À Niamey, le gouvernement et le secteur privé ont réaffirmé leur volonté de renforcer la production locale et l’industrialisation. Le financement, l’énergie, les infrastructures et la compétitivité restent toutefois au cœur des préoccupations des entreprises.
En s’appuyant sur la production nationale et le développement industriel, le Niger projette de donner un nouvel élan à la transformation de son économie. Cette ambition était au cœur de la 3ᵉ Journée de redevabilité et d’échanges avec le secteur privé, tenue mardi 15 septembre 2026 à Niamey, sous la présidence du ministre du Commerce et de l’Industrie, Abdoulaye Seydou.
La rencontre a été l’occasion d’examiner, à mi-parcours, la mise en œuvre des recommandations issues de la précédente session, tenue le 4 février 2026. Pour le gouvernement, l’objectif est d’établir un bilan des avancées, mais aussi d’identifier les obstacles qui empêchent certaines mesures de produire des résultats.
«Une recommandation n’a de valeur que lorsqu’elle se traduit par une action concrète et que cette action produit des résultats perceptibles pour les acteurs économiques ainsi que pour les populations», a déclaré Abdoulaye Seydou.
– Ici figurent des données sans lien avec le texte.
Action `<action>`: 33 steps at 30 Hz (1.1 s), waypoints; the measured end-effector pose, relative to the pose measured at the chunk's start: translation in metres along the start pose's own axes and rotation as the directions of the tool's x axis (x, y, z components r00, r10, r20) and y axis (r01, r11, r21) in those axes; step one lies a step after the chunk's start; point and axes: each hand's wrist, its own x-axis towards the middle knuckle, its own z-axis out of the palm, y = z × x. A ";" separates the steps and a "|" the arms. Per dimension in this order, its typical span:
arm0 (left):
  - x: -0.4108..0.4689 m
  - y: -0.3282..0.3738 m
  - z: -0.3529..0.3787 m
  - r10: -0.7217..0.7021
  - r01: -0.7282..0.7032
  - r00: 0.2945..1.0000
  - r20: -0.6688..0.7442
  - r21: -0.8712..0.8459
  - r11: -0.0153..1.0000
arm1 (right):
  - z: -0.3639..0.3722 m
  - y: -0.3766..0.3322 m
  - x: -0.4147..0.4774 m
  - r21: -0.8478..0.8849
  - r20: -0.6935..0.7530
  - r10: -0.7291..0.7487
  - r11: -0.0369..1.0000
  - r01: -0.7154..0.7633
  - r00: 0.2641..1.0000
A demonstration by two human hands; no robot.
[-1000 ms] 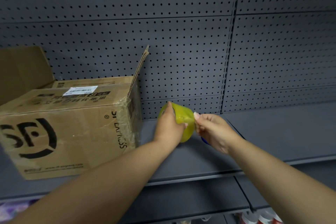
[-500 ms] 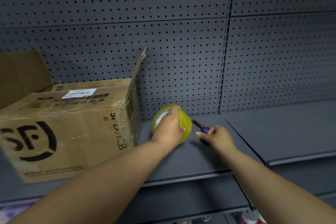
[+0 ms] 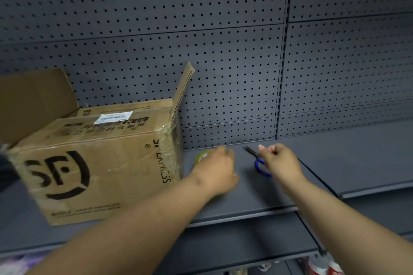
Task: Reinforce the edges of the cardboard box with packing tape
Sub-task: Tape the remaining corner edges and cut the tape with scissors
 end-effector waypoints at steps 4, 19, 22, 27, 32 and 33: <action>-0.044 -0.025 -0.051 0.395 -0.307 0.817 -0.420 0.263 0.915 | 0.017 -0.017 -0.019 0.058 -0.017 -0.110 0.992 0.111 0.994; -0.059 -0.133 -0.071 0.283 -0.197 0.794 -0.538 0.212 0.957 | 0.137 -0.070 -0.094 0.061 -0.060 -0.311 0.947 0.315 0.948; -0.055 -0.137 -0.070 0.301 -0.237 0.769 -0.564 0.185 0.954 | 0.151 -0.074 -0.102 0.064 -0.134 -0.304 0.947 0.315 0.943; -0.048 -0.138 -0.070 0.250 -0.283 0.773 -0.584 0.035 0.958 | 0.156 -0.078 -0.105 0.131 -0.228 -0.218 0.959 0.251 0.949; -0.044 -0.132 -0.083 0.159 -0.231 0.840 -0.519 -0.077 0.970 | 0.157 -0.082 -0.105 0.230 -0.286 -0.200 0.935 0.270 0.937; -0.042 -0.130 -0.086 0.148 -0.215 0.853 -0.500 -0.079 0.973 | 0.159 -0.084 -0.104 0.231 -0.325 -0.212 0.927 0.295 0.922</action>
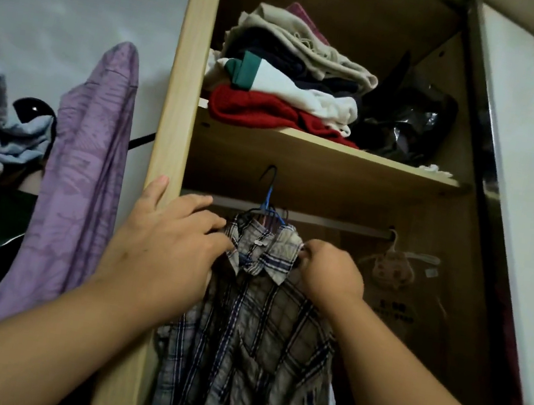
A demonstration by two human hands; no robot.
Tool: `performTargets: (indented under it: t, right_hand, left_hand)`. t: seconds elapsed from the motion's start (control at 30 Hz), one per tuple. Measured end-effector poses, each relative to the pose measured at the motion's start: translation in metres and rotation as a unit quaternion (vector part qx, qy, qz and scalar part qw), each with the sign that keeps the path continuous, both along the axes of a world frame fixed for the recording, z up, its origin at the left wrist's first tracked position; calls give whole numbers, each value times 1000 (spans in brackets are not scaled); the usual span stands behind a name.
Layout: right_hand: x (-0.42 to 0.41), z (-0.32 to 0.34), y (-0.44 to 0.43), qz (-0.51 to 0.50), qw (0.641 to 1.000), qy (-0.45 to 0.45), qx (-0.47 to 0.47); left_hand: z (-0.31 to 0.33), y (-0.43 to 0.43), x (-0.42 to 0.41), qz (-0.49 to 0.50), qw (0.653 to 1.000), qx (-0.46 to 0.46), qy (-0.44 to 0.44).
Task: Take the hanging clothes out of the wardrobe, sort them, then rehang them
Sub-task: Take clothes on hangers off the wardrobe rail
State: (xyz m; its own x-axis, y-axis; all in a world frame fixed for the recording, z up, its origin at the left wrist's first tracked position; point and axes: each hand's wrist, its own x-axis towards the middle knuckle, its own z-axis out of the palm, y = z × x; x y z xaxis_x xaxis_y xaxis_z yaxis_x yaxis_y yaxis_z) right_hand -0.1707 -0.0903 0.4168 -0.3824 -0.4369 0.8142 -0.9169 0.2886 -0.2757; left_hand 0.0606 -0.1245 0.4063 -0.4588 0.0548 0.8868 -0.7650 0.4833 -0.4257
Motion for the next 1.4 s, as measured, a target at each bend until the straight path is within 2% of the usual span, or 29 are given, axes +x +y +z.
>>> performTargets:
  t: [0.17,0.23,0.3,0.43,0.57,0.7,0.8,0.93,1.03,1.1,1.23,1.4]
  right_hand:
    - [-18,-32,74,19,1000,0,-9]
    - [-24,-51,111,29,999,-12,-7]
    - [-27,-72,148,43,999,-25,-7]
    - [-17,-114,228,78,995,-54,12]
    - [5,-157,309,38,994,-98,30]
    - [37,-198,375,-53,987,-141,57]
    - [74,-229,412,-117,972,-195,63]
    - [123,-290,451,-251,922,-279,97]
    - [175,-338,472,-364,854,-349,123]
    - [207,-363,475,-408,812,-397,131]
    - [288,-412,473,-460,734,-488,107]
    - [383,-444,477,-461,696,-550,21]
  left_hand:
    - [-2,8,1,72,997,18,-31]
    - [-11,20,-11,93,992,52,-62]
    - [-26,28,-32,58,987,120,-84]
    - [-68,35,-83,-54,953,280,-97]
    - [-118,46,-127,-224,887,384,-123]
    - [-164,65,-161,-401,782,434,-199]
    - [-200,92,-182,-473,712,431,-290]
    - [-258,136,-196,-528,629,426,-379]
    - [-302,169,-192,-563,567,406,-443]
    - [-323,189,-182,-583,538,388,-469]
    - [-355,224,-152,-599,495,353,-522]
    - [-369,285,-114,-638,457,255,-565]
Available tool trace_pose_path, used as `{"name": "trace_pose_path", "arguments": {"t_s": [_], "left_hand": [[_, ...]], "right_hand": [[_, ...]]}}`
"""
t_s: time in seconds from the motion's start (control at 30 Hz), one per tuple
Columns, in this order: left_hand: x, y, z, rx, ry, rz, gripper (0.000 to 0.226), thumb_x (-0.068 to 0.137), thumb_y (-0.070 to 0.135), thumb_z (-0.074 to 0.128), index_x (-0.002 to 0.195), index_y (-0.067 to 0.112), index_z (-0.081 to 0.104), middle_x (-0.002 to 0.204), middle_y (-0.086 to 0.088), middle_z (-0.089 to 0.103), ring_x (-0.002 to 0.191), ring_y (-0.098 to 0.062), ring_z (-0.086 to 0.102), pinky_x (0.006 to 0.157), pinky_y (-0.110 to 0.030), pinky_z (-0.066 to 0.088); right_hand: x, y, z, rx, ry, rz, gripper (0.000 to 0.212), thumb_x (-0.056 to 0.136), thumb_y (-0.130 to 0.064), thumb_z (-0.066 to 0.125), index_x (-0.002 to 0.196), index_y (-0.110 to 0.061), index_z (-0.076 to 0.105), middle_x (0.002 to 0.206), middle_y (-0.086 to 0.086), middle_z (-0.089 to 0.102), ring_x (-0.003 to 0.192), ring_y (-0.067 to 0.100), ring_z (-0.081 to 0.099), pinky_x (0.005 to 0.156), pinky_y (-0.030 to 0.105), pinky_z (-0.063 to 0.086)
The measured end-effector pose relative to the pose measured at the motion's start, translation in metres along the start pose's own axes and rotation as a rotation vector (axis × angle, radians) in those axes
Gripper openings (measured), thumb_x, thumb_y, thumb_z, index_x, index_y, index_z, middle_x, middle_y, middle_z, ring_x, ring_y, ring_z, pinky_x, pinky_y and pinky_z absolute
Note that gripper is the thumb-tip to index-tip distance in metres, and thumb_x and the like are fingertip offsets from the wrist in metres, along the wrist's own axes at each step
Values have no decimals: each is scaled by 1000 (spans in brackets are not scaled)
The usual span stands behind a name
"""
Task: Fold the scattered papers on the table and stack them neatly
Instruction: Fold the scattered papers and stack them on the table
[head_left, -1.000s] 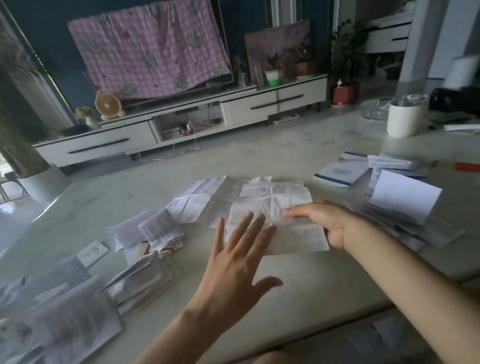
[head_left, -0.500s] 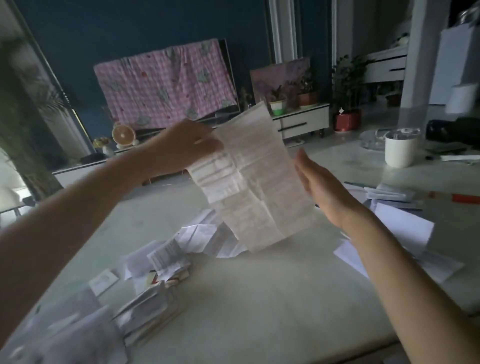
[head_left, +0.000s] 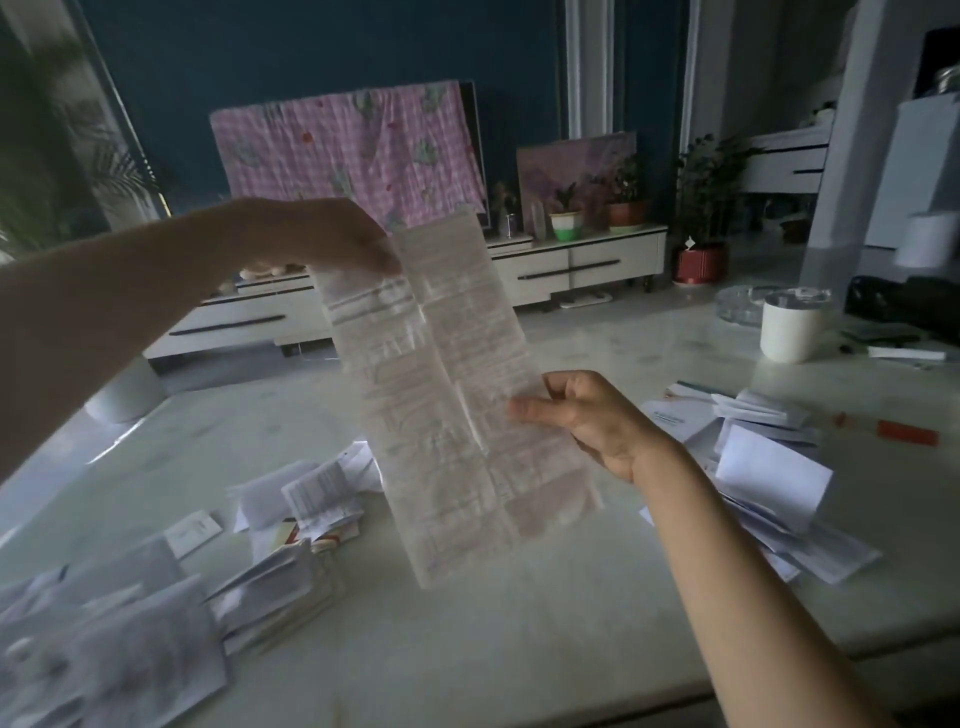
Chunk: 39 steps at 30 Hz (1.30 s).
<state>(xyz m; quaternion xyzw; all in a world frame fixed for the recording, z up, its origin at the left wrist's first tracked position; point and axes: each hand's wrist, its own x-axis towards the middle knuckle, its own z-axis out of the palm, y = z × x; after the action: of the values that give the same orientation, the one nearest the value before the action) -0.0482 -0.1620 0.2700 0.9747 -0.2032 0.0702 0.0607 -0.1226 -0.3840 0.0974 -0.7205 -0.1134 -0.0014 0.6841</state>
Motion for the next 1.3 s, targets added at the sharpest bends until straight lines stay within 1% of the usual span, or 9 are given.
{"name": "trace_pose_path", "arguments": {"t_s": [0.2, 0.3, 0.4, 0.53, 0.67, 0.77, 0.9, 1.1, 1.3], "left_hand": [[-5, -27, 17, -62, -86, -106, 21, 87, 32, 61, 69, 21, 59, 71, 5, 51, 67, -10, 46, 65, -27, 41], [-10, -30, 31, -154, -158, -60, 21, 88, 26, 61, 68, 20, 60, 61, 7, 55, 60, -3, 48, 53, -15, 37], [-8, -22, 41, -197, -249, -15, 28, 80, 48, 64, 77, 20, 66, 70, 8, 60, 68, -7, 52, 67, -12, 39], [3, -10, 51, -228, -314, 59, 17, 81, 42, 64, 84, 26, 69, 90, 8, 68, 93, -16, 59, 90, -28, 43], [7, -3, 59, -280, -190, 42, 18, 87, 32, 62, 80, 16, 67, 72, 6, 57, 72, -13, 51, 69, -22, 42], [-5, -6, 72, -838, 4, -170, 17, 88, 30, 61, 93, 15, 63, 83, 0, 64, 79, -17, 60, 68, -27, 55], [-49, 2, 125, -1219, -209, -166, 49, 73, 52, 52, 103, 15, 61, 100, -8, 70, 93, -23, 68, 79, -34, 55], [-72, 18, 203, -1527, -96, -264, 15, 89, 13, 55, 91, 2, 65, 79, -8, 72, 72, -17, 70, 70, -29, 57], [-68, 8, 230, -1650, -194, -303, 25, 87, -12, 43, 90, 2, 64, 81, -11, 71, 67, -17, 70, 59, -25, 57]], "right_hand": [[-7, 14, -10, -41, -191, 175, 39, 70, -10, 73, 105, 4, 65, 106, 20, 68, 100, 35, 64, 94, 43, 46], [-12, 14, -11, -146, -299, 234, 23, 80, -3, 68, 102, 1, 67, 95, 12, 70, 83, 19, 68, 70, 26, 55], [-8, 12, -5, -80, -245, 221, 25, 80, -23, 70, 84, -6, 52, 65, -7, 54, 55, 0, 54, 53, 12, 42], [-2, 13, -1, 63, -191, 161, 34, 68, -31, 72, 96, -13, 66, 102, -2, 71, 95, 10, 66, 82, 22, 49], [-5, 18, 2, 75, -226, 189, 8, 81, -5, 65, 84, -8, 71, 84, 4, 74, 74, 12, 70, 62, 18, 53], [-4, 19, 1, 103, -128, 201, 12, 82, -3, 64, 93, -2, 69, 88, 7, 74, 74, 12, 70, 64, 19, 56], [-3, 21, -6, 161, 7, 182, 14, 83, -7, 64, 96, -3, 69, 91, 9, 73, 76, 17, 70, 67, 24, 58], [-2, 34, -4, 130, 76, 191, 13, 84, -3, 63, 97, -2, 66, 96, 8, 72, 83, 13, 70, 77, 20, 56], [4, 59, -4, 130, 116, 302, 13, 85, 7, 57, 95, 4, 64, 93, 8, 70, 66, 11, 69, 65, 19, 57]]}}
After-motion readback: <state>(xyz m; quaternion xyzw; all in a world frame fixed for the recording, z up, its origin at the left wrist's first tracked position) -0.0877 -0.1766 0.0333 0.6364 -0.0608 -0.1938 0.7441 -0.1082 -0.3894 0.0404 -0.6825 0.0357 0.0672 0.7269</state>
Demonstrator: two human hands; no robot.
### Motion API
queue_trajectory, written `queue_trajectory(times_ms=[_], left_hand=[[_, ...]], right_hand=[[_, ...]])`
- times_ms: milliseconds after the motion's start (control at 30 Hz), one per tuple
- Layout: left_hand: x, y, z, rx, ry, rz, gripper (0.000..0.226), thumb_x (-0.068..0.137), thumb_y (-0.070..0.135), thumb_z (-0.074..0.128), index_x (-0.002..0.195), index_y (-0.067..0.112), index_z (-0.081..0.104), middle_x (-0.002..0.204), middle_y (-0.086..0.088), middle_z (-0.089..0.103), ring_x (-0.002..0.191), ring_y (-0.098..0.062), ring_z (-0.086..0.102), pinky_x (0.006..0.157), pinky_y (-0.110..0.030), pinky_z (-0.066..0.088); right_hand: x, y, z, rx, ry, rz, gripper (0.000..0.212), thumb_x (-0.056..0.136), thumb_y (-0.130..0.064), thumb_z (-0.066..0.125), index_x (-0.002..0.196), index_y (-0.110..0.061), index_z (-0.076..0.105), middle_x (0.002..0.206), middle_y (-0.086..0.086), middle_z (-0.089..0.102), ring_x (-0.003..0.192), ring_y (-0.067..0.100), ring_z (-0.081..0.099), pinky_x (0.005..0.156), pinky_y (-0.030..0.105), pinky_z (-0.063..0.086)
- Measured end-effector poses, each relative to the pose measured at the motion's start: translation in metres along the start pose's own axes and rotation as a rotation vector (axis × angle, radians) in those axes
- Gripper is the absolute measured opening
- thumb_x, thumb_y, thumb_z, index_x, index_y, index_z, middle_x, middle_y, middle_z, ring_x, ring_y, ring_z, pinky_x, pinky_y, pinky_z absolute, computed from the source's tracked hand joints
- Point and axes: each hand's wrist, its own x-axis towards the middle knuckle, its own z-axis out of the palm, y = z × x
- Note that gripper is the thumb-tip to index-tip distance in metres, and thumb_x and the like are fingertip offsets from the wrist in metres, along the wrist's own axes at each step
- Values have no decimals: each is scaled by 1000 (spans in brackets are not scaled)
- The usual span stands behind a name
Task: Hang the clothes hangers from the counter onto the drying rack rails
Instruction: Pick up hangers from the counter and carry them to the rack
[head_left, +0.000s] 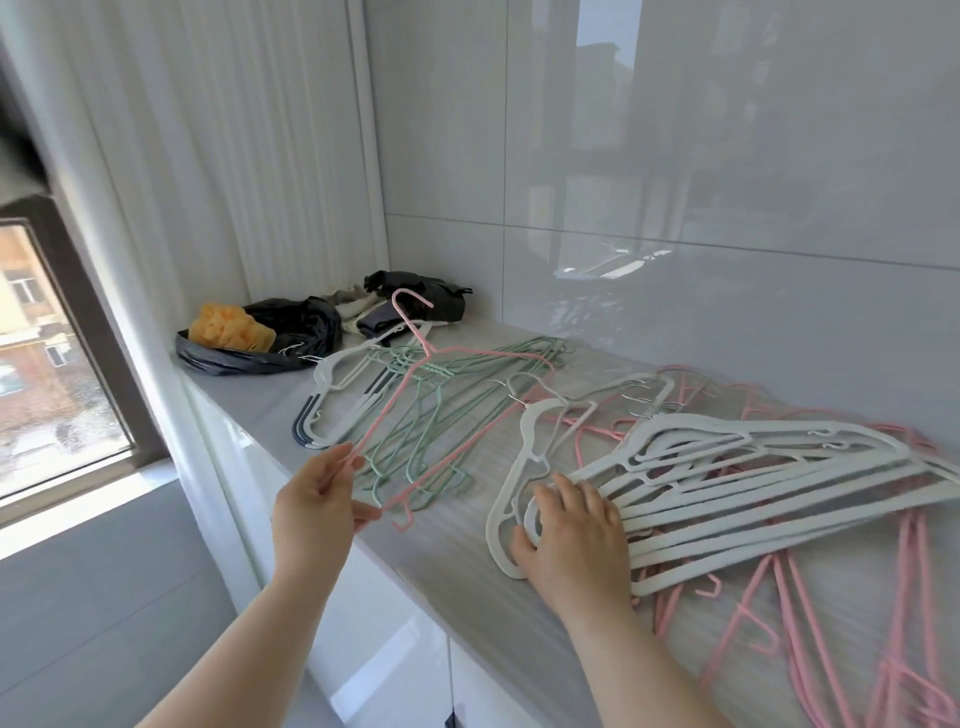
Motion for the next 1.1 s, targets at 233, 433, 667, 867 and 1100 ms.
queue_trajectory(times_ms=[233,433,667,867,1100], left_hand=[[-15,12,-22,351,15,367,25,93,6,46,101,25,61,68,7,63,53,13,57,56,-3,41],[-16,11,-45,539,40,522,26,90,10,50,92,31,65,47,32,54,58,31,47,61,4,36],[-23,10,-47,494,25,486,36,90,2,49,99,36,54,52,44,52,54,26,51,60,3,39],[-24,8,-49,452,15,485,37,89,-3,49,87,31,65,65,49,52,54,22,55,59,0,41],[-28,14,-58,405,63,416,48,80,27,42,72,73,47,65,44,57,58,15,59,59,-24,49]], right_hand=[[-4,-4,-5,-111,-48,-5,47,30,-43,83,64,-15,67,76,7,68,65,30,65,56,45,53],[3,-16,-15,-200,-185,-16,36,94,-28,36,125,-16,47,138,6,33,126,31,28,104,50,24],[13,-32,-19,-105,-114,27,52,95,-47,31,129,-12,45,143,7,34,135,27,21,111,52,7],[42,-53,-8,-134,-256,-57,70,90,-50,42,142,-9,21,141,14,35,129,31,33,107,46,20],[57,-44,-5,-87,-208,43,48,93,-9,39,139,-4,25,136,11,37,118,24,48,102,34,27]])
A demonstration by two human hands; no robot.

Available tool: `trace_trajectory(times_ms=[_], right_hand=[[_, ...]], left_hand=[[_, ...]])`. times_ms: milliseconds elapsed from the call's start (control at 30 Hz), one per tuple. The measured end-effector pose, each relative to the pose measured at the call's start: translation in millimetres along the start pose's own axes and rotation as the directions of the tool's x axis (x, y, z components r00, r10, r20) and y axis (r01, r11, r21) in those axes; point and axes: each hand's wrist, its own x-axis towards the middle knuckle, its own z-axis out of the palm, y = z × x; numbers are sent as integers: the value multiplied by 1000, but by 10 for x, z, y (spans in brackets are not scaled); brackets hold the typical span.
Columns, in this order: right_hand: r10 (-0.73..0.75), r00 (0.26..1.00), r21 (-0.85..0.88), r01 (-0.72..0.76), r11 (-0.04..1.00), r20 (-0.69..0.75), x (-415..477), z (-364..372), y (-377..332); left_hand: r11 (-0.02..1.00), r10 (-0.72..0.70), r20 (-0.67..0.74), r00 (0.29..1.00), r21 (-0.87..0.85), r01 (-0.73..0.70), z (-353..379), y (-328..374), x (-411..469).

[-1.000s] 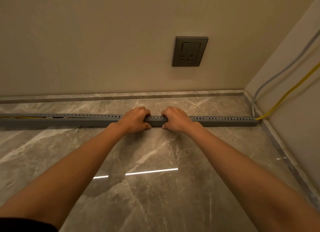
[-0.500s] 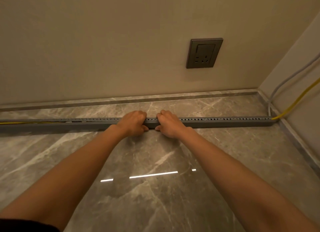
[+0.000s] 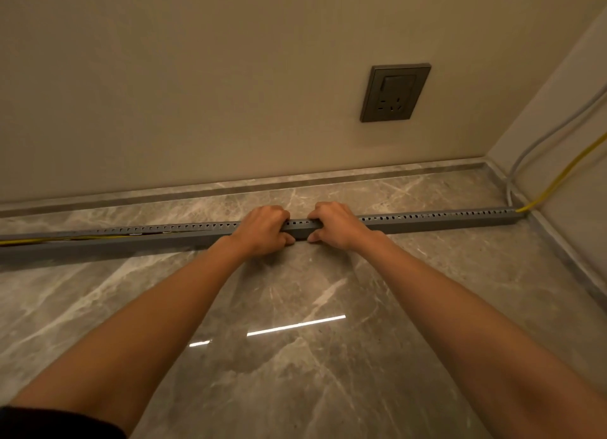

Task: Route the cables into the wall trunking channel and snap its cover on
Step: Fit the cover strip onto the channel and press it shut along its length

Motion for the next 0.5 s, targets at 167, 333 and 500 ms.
trace_trajectory(times_ms=[167, 333, 500], right_hand=[[18, 999, 93, -22, 995, 48, 3, 28, -9], [46, 999, 115, -46, 992, 8, 41, 53, -61], [48, 999, 84, -47, 995, -8, 60, 47, -81]], left_hand=[[978, -41, 28, 999, -204, 46, -72, -207, -55], [990, -73, -15, 997, -123, 70, -49, -250, -72], [992, -81, -54, 995, -103, 75, -33, -222, -70]])
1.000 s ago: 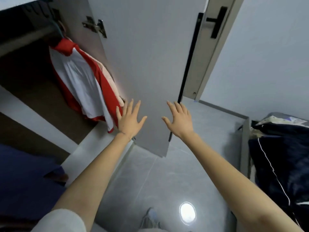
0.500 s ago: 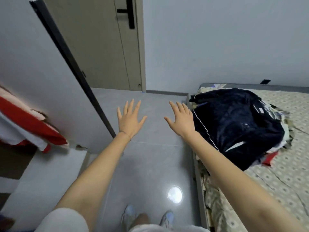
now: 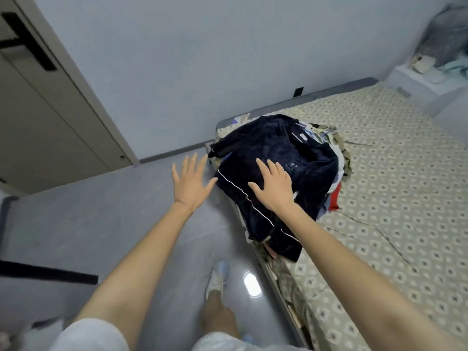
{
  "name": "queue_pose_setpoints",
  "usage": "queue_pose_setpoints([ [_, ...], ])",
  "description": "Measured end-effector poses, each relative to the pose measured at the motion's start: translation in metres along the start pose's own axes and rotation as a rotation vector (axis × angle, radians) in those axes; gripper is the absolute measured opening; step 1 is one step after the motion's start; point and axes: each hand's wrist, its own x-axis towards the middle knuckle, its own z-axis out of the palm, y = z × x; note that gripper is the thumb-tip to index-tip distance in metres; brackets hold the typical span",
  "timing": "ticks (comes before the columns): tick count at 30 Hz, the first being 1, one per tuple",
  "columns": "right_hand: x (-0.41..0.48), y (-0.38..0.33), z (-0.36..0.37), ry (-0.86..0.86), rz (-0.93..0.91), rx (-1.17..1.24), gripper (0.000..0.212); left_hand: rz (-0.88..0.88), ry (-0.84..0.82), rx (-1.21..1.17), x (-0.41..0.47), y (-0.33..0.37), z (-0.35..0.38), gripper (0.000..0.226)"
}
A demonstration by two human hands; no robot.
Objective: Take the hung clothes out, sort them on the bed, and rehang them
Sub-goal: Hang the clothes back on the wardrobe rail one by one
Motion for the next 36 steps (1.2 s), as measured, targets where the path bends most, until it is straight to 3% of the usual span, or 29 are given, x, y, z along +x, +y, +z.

Il a appelé à dégager des solutions réalistes, accompagnées, autant que possible, de responsabilités et d’échéances.
Miser sur la production locale
Le gouvernement compte faire de l’industrialisation un levier de souveraineté économique. Il entend progressivement réduire la dépendance aux produits importés en développant les capacités nationales à produire, transformer et exporter.
Parmi les mesures engagées figurent la promotion des produits locaux, l’encadrement des importations de produits similaires à ceux fabriqués au Niger, les commandes publiques locales et l’accompagnement des unités industrielles.
Pour le ministre, cette transformation nécessite cependant une mobilisation conjointe des pouvoirs publics et des entreprises. Il a ainsi appelé le secteur privé à accroître ses investissements productifs, à renforcer la transformation locale, l’innovation et la compétitivité.
Les représentants du secteur privé ont, de leur côté, insisté sur les conditions nécessaires à la croissance des entreprises. Le vice-président de la Chambre de commerce et d’industrie du Niger, Kabirou Oumarou, a notamment évoqué l’accès au financement, l’énergie, les infrastructures et la logistique.

La Confédération générale du patronat du Niger (CGPN) a également placé le financement parmi ses principales préoccupations. Son secrétaire exécutif, Diaroumey Djibrilla, a appelé à trouver des solutions aux difficultés de liquidités rencontrées par les banques afin de permettre un meilleur accompagnement des entreprises.
Le patronat souhaite parallèlement renforcer les chaînes de valeur agricoles et d’élevage. Il envisage notamment la mise en place, dans chaque commune, de deux entreprises agricoles, l’une dédiée à la production et l’autre à la transformation, avec l’accompagnement de l’État. L’amélioration de la génétique animale, l’agro-industrie et le contenu local figurent également parmi les priorités évoquées.
Pour Tawaye Nabazaga, intervenant au nom de l’Organisation des professionnels de l’industrie du Niger, les entreprises évoluent dans un contexte marqué par la hausse des coûts de production, les mutations technologiques et l’ouverture des marchés, notamment avec la ZLECAf. «Notre industrie nationale ne demande pas à être protégée de toute concurrence. Elle demande simplement à pouvoir concurrencer dans des conditions équitables», a-t-il souligné.
Les échanges ont finalement porté sur le bilan des recommandations de février et les mesures incitatives en faveur du développement industriel. Le défi consiste désormais à traduire les engagements en investissements, en production locale et en emplois.